Ich hätte gern ein Paar Giraffenohren!

Unterwegs mit gewaltfreier Kommunikation – von Ysabelle Wolfe

Wortschätzchen: Ertappen

„Lehre deine Zunge sagen: Ich weiß nicht. Denn vielleicht ertappt man dich sonst bei einer Lüge und nagelt dich darauf fest.“
Aus ‚Babylonischer Talmud‘, Berachot 4

Ertappen, erwischen, auffliegen – wunderbare Worte aus einer Welt von Richtig oder Falsch. Mein erster Gedanke, als ich mich mit „ertappen“ zu beschäftigen begann, war an jemanden, der etwas klaut. Das ist natürlich falsch. Klauen ist falsch. Klauen ist böse. Ehebruch (ebenfalls ein Wortschätzchen wert…) geht ebenfalls gut mit ertappen. Und Steuerhinterziehung. Man ertappt also jemanden oder man wird ertappt bei etwas, was nicht sein darf. Ich habe einen oder eine Gute, und einen oder mehrere Böse. Ich kann mich auch selbst bei etwas ertappen, was ich mir eigentlich nicht zugestehe, zum Beispiel beim Tagträumen oder indem ich etwas mache, was ich eigentlich nicht mehr machen wollte. Ein 83. Spiel Klondike, obwohl ich eigentlich den Papierkram erledigen wollte.
Wenn ich ertappt werde, und vorausgesetzt, ich denke mich ins Unrecht, welche Gefühle sind dann bei mir lebendig?
Ängstlich
alarmiert
angespannt
beklommen
einsam
furchtsam (wegen der Folgen)
in Panik (kommt drauf an, wobei ich mich ertappen lasse…)
gelähmt
miserabel
schwer
sorgenvoll
unglücklich
unter Druck
unruhig
verzweifelt
wütend (gern über meine eigene Dummheit)

Und meine Bedürfnisse im Mangel sind wahrscheinlich
Schutz
Sicherheit
Selbstvertrauen
Zugehörigkeit
Verständnis
Leichtigkeit.

Mal ehrlich, es fällt mir schwer, aus diesem Schuld-Karussell auszusteigen und nachzuspüren, welche Gefühle und Bedürfnisse beim „Ertappten“ lebendig sind.
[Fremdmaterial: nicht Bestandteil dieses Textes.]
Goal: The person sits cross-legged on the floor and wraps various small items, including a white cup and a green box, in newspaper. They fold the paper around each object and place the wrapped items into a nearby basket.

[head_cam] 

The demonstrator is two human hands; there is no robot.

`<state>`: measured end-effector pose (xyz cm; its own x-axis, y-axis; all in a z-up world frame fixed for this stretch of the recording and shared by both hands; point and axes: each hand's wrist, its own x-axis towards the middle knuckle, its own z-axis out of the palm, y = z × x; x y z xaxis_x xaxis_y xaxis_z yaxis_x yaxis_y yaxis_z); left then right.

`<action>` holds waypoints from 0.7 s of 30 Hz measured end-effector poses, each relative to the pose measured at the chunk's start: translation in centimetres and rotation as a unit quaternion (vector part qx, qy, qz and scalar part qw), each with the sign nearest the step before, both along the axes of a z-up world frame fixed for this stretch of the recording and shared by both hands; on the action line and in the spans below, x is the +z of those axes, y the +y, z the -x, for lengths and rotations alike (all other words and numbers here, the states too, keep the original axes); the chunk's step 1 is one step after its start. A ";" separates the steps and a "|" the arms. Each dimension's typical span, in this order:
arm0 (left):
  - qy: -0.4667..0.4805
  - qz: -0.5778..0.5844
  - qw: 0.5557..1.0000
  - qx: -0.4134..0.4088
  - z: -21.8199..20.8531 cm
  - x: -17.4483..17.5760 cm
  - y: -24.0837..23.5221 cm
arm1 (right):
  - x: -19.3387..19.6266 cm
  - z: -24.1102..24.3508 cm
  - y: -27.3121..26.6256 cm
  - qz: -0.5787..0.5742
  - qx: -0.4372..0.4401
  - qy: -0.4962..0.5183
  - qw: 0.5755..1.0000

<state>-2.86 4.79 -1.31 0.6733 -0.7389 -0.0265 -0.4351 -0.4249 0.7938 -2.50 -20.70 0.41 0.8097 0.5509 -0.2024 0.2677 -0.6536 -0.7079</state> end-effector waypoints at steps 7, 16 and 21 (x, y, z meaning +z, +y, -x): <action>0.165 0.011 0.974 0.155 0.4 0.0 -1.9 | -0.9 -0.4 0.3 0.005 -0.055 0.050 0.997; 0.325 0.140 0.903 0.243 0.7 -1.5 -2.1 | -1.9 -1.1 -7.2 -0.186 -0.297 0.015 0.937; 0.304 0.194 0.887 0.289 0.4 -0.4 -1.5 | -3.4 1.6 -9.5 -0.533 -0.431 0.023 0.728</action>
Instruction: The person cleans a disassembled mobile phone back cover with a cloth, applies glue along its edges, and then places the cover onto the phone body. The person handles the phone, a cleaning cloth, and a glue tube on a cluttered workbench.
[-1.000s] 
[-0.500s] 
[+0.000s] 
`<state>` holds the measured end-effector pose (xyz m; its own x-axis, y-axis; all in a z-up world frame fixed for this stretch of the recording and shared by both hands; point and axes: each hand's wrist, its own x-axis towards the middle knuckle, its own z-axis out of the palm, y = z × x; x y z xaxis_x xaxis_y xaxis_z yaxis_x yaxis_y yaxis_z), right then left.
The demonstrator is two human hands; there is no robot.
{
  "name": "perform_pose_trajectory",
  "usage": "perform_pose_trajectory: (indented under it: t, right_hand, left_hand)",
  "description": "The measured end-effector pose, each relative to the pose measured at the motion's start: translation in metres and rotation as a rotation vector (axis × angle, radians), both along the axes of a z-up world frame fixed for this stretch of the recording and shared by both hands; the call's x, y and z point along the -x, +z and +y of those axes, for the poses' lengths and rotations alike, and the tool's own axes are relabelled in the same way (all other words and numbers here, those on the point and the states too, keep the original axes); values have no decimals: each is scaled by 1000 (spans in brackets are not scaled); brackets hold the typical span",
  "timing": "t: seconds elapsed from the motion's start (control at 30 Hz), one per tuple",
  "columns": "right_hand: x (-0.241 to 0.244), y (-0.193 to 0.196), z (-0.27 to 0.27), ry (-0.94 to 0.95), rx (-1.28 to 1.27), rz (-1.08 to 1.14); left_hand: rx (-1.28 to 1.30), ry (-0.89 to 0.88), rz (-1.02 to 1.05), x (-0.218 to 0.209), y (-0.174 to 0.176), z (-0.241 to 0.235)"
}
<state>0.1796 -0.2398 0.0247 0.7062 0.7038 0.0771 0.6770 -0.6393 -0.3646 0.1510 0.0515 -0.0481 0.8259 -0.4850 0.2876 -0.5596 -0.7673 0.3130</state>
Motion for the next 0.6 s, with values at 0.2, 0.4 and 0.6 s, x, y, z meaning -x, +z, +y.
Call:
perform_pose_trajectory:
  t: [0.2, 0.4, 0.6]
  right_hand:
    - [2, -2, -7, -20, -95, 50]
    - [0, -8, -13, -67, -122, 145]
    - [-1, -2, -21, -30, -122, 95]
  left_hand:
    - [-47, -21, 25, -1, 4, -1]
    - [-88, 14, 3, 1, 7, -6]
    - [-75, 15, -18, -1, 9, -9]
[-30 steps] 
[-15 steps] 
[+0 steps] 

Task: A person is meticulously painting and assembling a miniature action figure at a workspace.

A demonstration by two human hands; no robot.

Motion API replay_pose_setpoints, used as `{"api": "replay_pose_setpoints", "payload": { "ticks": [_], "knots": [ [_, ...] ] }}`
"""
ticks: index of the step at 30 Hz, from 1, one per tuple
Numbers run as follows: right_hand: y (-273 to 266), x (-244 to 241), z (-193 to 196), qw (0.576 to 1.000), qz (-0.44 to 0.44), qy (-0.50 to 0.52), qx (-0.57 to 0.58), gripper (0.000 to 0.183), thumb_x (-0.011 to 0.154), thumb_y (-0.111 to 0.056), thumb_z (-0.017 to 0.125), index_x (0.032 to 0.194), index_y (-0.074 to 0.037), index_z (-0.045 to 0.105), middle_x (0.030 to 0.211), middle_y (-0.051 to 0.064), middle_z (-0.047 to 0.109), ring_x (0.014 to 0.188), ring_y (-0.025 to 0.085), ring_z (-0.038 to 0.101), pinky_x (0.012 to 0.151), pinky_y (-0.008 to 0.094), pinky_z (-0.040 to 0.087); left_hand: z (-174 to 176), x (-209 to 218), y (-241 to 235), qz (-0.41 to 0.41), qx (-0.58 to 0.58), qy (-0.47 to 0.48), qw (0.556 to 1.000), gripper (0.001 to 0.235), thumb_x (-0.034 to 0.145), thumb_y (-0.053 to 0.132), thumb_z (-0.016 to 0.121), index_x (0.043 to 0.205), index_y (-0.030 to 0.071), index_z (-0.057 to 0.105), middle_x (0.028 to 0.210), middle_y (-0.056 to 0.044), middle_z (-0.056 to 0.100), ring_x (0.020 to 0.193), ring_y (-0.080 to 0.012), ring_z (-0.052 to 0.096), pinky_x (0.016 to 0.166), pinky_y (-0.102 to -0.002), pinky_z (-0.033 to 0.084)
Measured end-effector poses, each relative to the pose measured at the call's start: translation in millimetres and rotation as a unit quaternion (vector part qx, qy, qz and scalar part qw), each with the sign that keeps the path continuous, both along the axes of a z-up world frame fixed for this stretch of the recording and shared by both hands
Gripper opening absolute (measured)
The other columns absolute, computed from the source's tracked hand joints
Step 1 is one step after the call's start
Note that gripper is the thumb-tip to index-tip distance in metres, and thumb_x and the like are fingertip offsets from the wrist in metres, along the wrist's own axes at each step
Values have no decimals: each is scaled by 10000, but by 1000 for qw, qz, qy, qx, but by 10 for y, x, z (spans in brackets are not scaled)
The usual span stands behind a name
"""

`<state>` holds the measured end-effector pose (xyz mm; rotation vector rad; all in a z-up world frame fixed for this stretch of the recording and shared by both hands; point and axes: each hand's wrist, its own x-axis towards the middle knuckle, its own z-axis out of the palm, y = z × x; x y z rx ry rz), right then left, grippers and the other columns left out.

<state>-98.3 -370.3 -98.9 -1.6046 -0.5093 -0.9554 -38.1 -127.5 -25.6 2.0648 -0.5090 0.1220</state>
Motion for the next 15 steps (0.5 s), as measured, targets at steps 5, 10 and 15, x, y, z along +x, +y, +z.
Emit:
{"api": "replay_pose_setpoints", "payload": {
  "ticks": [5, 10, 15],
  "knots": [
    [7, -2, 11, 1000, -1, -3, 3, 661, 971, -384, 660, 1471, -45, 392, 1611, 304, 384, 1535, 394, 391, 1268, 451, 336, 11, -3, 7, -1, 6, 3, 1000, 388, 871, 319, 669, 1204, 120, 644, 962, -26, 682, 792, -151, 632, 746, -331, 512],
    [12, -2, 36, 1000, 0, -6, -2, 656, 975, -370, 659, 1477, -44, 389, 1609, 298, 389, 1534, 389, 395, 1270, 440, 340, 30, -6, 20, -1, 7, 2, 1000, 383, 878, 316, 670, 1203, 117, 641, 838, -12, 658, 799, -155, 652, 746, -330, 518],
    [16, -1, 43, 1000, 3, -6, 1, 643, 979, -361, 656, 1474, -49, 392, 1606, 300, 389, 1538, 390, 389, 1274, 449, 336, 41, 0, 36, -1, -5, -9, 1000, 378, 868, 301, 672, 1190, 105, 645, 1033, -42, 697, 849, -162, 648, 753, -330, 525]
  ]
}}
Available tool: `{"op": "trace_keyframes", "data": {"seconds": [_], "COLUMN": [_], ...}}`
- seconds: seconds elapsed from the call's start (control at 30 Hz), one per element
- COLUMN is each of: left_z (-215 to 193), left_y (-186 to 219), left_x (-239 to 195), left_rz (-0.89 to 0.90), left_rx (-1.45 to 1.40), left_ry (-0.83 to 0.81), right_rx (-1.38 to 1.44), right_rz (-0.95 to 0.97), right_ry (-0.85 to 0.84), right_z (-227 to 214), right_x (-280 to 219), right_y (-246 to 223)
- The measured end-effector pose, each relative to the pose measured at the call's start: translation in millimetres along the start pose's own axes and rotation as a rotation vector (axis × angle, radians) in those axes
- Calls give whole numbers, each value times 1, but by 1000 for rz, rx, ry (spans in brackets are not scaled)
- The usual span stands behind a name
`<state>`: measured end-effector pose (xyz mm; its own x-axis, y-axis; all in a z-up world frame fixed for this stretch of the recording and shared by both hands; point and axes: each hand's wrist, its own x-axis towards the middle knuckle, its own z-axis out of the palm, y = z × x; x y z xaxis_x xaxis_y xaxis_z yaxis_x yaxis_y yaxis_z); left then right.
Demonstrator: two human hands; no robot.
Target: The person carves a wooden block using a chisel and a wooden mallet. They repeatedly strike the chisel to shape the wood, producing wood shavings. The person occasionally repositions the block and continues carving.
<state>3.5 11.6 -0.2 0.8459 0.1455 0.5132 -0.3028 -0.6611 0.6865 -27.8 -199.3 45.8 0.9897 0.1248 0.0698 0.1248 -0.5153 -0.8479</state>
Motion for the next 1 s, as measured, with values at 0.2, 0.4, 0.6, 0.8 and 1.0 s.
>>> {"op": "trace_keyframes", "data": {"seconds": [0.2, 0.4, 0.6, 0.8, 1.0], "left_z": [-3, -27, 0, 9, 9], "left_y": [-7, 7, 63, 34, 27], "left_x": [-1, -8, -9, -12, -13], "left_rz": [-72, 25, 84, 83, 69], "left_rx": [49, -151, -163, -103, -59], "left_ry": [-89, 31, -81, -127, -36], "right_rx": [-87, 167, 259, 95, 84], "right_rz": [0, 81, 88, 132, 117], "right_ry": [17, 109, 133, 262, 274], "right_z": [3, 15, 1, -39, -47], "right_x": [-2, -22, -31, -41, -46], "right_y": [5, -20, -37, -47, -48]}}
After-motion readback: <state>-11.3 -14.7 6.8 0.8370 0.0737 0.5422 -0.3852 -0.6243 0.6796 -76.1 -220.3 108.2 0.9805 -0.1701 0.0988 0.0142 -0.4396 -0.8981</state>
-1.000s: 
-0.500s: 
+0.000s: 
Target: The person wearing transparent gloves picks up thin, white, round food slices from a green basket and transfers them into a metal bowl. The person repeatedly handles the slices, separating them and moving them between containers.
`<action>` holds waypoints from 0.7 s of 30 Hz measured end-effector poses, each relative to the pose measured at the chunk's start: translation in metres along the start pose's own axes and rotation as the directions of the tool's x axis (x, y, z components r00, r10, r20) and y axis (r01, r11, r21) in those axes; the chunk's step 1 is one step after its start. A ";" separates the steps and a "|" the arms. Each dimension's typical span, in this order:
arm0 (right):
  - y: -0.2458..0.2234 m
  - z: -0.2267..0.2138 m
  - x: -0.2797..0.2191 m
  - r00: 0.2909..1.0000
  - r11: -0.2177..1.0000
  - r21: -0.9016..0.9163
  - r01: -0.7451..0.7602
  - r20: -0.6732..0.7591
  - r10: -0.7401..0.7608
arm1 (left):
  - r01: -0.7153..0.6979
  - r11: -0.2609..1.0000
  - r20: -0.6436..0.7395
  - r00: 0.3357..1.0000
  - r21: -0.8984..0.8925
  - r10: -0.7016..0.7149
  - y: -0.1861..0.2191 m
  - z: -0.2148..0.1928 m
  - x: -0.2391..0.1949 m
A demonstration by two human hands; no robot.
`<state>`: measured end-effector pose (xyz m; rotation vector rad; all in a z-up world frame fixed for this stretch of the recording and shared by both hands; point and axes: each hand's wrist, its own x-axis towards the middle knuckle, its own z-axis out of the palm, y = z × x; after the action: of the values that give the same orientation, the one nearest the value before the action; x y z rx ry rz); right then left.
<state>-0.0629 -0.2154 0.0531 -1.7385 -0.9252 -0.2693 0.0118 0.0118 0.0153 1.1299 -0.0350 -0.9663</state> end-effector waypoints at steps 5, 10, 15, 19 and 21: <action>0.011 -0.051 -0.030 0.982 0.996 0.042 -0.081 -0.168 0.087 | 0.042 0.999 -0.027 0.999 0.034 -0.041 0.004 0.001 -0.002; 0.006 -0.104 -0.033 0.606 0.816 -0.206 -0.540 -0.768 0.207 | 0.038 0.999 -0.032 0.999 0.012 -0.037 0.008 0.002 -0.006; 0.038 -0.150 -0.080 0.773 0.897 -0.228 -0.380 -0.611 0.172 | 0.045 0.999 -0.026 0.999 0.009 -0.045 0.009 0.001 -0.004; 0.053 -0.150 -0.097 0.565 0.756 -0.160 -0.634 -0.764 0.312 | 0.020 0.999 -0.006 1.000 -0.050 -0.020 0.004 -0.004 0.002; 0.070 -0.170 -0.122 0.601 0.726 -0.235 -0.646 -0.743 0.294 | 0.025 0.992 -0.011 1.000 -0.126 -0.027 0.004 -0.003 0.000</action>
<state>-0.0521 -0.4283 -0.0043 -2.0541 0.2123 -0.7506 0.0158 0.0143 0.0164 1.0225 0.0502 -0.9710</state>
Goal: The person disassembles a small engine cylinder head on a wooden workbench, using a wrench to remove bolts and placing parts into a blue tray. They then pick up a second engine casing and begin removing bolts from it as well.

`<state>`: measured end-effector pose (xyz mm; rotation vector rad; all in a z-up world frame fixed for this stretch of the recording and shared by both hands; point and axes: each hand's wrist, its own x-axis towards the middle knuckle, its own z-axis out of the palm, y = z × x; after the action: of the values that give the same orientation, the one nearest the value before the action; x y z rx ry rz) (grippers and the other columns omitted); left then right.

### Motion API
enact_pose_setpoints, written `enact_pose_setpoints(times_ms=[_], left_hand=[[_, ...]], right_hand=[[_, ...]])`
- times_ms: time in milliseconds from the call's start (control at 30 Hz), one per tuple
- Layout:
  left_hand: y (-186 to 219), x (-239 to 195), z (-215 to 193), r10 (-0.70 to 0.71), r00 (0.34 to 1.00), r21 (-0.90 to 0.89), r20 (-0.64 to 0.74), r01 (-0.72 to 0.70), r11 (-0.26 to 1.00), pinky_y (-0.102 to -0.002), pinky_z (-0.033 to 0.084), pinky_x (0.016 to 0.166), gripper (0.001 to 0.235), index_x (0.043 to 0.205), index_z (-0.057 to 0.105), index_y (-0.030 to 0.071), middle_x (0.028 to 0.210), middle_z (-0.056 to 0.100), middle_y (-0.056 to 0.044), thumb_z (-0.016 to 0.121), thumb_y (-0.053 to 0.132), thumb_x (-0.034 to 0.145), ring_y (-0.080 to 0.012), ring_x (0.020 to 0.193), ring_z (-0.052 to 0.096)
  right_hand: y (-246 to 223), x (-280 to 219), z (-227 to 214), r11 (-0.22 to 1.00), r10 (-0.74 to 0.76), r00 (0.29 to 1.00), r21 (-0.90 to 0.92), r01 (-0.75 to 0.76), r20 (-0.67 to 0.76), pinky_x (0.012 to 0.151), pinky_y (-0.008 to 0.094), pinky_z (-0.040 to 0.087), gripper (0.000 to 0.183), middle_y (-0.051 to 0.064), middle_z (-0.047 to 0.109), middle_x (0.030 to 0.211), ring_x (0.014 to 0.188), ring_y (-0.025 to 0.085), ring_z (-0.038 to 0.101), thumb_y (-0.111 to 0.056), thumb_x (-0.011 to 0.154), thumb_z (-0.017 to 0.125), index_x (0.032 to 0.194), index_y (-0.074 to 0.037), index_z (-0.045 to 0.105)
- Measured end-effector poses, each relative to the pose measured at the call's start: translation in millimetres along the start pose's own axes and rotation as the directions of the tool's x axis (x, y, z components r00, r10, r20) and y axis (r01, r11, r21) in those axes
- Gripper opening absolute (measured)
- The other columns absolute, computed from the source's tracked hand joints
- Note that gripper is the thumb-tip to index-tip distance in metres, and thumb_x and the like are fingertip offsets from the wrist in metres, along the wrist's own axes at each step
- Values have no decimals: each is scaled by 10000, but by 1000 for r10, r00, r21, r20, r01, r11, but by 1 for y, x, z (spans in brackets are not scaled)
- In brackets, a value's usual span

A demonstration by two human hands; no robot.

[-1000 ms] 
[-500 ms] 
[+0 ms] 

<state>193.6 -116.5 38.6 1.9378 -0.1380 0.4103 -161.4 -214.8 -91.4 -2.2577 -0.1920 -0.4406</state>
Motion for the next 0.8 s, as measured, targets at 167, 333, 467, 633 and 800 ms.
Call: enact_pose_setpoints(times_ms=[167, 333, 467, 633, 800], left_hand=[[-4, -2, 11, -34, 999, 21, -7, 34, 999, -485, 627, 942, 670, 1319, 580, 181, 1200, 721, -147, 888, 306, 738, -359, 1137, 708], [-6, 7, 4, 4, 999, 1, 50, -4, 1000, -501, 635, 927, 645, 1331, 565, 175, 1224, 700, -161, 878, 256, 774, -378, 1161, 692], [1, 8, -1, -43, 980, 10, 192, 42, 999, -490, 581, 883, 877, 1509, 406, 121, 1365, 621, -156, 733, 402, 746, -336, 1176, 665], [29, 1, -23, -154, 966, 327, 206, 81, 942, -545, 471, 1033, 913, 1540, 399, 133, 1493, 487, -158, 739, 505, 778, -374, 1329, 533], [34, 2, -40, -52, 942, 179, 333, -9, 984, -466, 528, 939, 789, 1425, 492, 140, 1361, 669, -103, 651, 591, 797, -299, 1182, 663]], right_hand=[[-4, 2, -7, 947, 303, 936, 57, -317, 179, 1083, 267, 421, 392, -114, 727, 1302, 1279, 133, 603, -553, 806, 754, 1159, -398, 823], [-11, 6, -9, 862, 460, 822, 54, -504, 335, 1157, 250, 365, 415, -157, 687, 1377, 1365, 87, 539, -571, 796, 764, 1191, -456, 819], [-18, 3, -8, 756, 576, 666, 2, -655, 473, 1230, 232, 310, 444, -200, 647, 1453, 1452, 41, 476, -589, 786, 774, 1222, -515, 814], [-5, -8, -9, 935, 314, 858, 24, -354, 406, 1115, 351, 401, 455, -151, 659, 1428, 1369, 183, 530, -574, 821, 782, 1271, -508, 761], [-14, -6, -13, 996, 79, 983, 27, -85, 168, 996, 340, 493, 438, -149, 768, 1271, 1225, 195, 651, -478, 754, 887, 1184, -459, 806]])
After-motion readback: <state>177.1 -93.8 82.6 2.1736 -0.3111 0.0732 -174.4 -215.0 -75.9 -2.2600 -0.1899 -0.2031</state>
Mal angenommen, ich wäre derjenige, der dazu kommt, wenn gerade ein Fremder in meiner Handtashce wühlt und schon das Portemonnaie in der Hand hält – dann wären meine Gefühle
Alarmiert
erschrocken
bestürzt
empört
enttäuscht
sauer
streitlustig
zornig

Und meine Bedürfnisse im Mangel kann ich ganz klar benennen:
Vertrauen
Ehrlichkeit
Sicherheit
Schutz
Verbindung
Klarheit
Gesehen/gehört werden
Leichtigkeit

Ich merke, ich kann darauf gucken, aber es macht mich noch nicht glücklich. Da gibt es noch einen Beigeschmack, dem ich hier noch nicht beikomme. Ich glaube, darauf muss ich noch ein bisschen rumkauen. Ich könnte Unterstützung gebrauchen. Hat einer von Euch eine Idee, warum das nicht rundläuft, warum es keine „Erleichterung“ gibt?